Tina, sometimes you can find carders at estate auctions. A girlfriend did just that years ago - vintage carders for just a couple dollars because we were the only spinners left in the area and no one knew what to do with them!

Are there any guilds or groups in your area you might borrow or rent equipment from? I'd loan you a pair, but my two extra sets out now being lovingly used by folks while they search for their own. It can sometimes take a while, so don't give up if you don't find what you want right off.


----------



## abamomma (Sep 14, 2007)

I actually do not know if there is a guild or group here. I will have to look into that. I will also definitely keep my eyes open for estate sales. There is an auction house just down a ways from where we live. Thanks for the ideas!


----------



## donsgal (May 2, 2005)

abamomma said:


> I have tried searching online, and am more lost than I was before...
> 
> I have just been given 3 bags (old 50lb grain sacks) full of just sheared (and dirty) sheep's wool. (not sure of breed but they were a bit smaller than other sheep I have seen)
> 
> ...


I scour my wool first, which means removing the dirt and *most but not all* of the lanolin by soaking (with no aggitation) in very hot water and soap several times (rinsing in between); and then air drying it.

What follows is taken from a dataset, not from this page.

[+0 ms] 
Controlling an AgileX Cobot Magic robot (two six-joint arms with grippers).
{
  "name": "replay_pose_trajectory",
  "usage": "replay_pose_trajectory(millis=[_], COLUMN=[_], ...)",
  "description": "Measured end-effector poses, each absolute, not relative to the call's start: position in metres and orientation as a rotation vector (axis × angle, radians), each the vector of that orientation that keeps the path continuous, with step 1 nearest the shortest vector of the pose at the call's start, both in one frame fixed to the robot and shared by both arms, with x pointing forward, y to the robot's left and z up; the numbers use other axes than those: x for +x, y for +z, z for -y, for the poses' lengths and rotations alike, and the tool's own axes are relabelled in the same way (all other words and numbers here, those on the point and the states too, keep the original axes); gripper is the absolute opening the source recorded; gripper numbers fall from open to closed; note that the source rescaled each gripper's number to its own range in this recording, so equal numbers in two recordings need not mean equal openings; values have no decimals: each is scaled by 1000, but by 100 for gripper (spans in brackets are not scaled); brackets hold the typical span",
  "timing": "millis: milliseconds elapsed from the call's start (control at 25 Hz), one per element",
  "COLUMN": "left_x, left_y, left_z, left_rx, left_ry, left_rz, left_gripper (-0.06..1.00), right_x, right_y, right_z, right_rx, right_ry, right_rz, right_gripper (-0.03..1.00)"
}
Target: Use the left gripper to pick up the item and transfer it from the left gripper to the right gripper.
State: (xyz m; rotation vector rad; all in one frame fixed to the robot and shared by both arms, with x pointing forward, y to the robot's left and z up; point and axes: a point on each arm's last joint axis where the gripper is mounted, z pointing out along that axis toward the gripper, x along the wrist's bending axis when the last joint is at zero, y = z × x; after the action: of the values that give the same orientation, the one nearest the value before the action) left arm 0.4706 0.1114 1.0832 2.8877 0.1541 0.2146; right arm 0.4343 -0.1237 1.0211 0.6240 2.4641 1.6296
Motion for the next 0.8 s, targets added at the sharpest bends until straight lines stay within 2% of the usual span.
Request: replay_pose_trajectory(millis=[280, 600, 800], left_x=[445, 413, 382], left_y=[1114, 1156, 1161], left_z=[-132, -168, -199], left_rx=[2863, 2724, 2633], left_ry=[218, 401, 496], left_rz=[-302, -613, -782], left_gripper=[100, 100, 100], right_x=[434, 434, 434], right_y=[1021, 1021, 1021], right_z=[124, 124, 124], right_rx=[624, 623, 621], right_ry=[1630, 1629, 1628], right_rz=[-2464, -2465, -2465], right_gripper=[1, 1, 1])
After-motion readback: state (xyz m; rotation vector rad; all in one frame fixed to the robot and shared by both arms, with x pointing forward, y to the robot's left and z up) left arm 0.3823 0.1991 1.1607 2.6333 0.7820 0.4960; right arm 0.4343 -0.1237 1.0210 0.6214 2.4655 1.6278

You can work with wool "in the grease" (without scouring it), but it must be very clean, and I have never, in my life seen wool that clean LOL

After scouring it, then you card it using hand carders, combs or a drum carder. After it is carded into bats or roving, you spin it! Simple as that.

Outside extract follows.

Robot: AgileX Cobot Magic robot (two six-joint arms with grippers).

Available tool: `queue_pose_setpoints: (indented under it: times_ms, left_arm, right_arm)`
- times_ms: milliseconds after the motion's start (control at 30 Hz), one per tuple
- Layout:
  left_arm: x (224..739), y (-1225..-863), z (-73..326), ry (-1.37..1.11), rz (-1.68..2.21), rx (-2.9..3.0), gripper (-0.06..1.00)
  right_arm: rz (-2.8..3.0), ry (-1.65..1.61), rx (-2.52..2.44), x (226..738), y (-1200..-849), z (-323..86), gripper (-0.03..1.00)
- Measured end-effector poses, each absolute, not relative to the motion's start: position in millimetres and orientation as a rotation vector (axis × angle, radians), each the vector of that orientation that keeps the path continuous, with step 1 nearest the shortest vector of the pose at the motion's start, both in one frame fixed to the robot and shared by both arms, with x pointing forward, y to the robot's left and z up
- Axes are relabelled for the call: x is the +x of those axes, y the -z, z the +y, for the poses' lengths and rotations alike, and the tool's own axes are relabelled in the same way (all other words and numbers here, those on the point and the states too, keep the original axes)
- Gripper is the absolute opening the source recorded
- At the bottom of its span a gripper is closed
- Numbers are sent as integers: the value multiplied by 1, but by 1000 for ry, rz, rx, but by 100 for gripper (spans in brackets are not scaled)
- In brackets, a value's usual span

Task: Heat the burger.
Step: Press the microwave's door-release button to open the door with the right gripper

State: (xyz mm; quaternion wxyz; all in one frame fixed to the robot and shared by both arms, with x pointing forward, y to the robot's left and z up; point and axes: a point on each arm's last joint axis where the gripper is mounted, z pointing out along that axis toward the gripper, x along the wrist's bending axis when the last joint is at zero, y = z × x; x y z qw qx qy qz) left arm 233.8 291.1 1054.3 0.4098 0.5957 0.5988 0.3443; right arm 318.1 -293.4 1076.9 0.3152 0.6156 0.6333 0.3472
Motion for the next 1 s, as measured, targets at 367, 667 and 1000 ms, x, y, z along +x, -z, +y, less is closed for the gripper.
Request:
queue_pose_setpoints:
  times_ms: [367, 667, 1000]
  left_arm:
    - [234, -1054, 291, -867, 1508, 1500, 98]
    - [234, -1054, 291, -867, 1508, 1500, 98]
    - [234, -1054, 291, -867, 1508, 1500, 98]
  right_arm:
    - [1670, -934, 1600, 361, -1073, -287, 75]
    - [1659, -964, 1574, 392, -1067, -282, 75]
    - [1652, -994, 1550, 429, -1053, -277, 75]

Just do some reading up and you will get the hang of the process very easily. Spinning the wool will be harder to get the hang of! That's for sure, but it is something that is very rewarding if you take the time and trouble to get good at.

And, of course, we're always here to help if you have questions.

donsgal


----------



## abamomma (Sep 14, 2007)

Thanks, donsgal!

That explains the washing part better for me. Does the type of soap matter?


----------



## Marchwind (May 10, 2002)

If your wool is really grease you can use dawn dish soap. Usually I use shampoo if it isn't too greasy. Make sure you put the soap into the hot water before you add the fleece. Let it soak about 20-30 minutes. Fish it out. Repeat if necessary or rinse. Again don't run water right on the fleece. Fill the sink with hot water and place the fleece in there after you have turned off the water. You may need to rinse it more than once. I squeeze excess water out and roll it in a towel then line dry it. If you are doing this in a washer once it spins you should be fine to just dry it.

There is a link up at the top in the 101 thread (sticky) about washing wool.


----------